The Exegesis: Bible = world & creating Angel Archer 

June 1981

The Bible as information is the world. When you perceive the world you perceive the Bible, an interchange that occurs through “supra-temporal archetypal constants.” The Bible is not an account of a past time and place but rather is this time and place. Dick claims if someone attempted to write down a description of the world as they see it they would end up writing down exact passages from the Bible. He says this is what happened to him when he wrote Flow my Tears. He has combined ideas from Judaism, Christianity and Greek philosophy to come up with the notion of physical reality as information contained in a book for future retrieval. 

He makes a joke that it would be a “psychotic inflation of the ego” if he claimed to be Christ instead of saying he just saw him, although I think that is his belief. He rejects the concept of a sinful man and the idea of judgment after death that leads to heaven or hell. Instead we have the pursuit of Nirvana, or Christianity as Buddhism. 

Angel Archer is the other half of his soul, and he is glad he wrote Transmigration instead of the Blade Runner novelization that was offered to him, because otherwise she wouldn’t have been created. It took a great deal of energy to bring Angel to life, to the point where Dick says he could have died. She justifies his work by bringing it to a state of wholeness and completing it, similar to what God did with him through Thomas. It is the only way he knew it could be done. Dick created Angel (through Ditheon) and she came back to him as his soul, as the “spirit of [his] intactness.”

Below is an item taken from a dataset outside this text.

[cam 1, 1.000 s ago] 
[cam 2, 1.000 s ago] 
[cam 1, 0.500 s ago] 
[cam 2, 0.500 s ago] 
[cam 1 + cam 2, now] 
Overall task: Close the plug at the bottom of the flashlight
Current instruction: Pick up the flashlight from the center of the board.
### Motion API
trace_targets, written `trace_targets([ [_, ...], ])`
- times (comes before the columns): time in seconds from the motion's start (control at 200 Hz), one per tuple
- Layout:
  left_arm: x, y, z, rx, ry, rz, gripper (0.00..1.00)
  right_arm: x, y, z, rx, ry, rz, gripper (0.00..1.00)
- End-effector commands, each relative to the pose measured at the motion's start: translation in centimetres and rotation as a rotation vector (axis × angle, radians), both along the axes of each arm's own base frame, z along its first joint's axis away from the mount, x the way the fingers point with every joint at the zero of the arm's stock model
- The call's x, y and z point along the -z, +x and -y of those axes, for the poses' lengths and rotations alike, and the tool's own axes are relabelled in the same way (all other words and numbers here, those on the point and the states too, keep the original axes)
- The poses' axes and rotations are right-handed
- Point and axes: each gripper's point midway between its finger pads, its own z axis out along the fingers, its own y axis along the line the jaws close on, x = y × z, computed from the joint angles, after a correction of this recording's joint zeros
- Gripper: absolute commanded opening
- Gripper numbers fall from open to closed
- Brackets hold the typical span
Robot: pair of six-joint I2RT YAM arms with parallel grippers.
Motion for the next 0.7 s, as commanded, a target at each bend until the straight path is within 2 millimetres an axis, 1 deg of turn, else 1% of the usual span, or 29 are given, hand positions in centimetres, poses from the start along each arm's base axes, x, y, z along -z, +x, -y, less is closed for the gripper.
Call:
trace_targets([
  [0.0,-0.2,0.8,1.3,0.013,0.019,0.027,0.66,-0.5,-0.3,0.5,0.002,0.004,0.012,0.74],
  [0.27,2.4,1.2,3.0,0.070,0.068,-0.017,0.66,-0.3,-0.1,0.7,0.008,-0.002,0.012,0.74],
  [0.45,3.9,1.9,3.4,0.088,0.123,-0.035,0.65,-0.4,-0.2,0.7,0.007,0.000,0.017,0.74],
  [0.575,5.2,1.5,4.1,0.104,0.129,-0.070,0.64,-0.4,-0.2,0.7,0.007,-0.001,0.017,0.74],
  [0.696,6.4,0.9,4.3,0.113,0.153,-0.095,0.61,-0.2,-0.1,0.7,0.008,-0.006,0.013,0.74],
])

The Exegesis: A third-stage organism

June 1981

The plasmate formed by the cross-bonding of two human minds is a new kind of non-biological life form. It has no body, and to it reality is an idea not a physical thing. It’s possible the combination of the two human psyches happens spontaneously as a random event. Dick ties this concept back to Teilhard’s noösphere that he wrote about many years before. Because this life form has no body it “floats” and might be using the human mind as a way to connect to physical reality. 

He saw footage from the upcoming Blade Runner movie and recalls his time in Purgatorio when he had a vision of hell before ascending to Paradiso. 

The New Testament is the “secret narrative” of the Old Testament. It contains the living info that is Christ which cross-bonds with a human mind, capable of infinite combinations in a form of evolution. The Scripture that is generated (a new phenomenon) is unique to each person and situation. The third stage progresses from the Torah (OT) to Christ (NT) to this, but Dick doesn’t yet have a name for it. 

He claims his later books like Scanner and VALIS were written by a Ditheonic brain. No one, not the Jews nor Paul, connected the Torah and the NT this way as earlier stages of a third-stage organism. 

Based on his Ubik idea of God in the trash, the mundane and the divine are two stages of the same thing. The mundane is a slow stage of the divine (or the divine is a faster stage of the mundane) but there has to be unity, a coming together of discrete things, before it can make that leap to divinity.

Dick believes that the infinite beauty which exists in the world is the benchmark that points to God.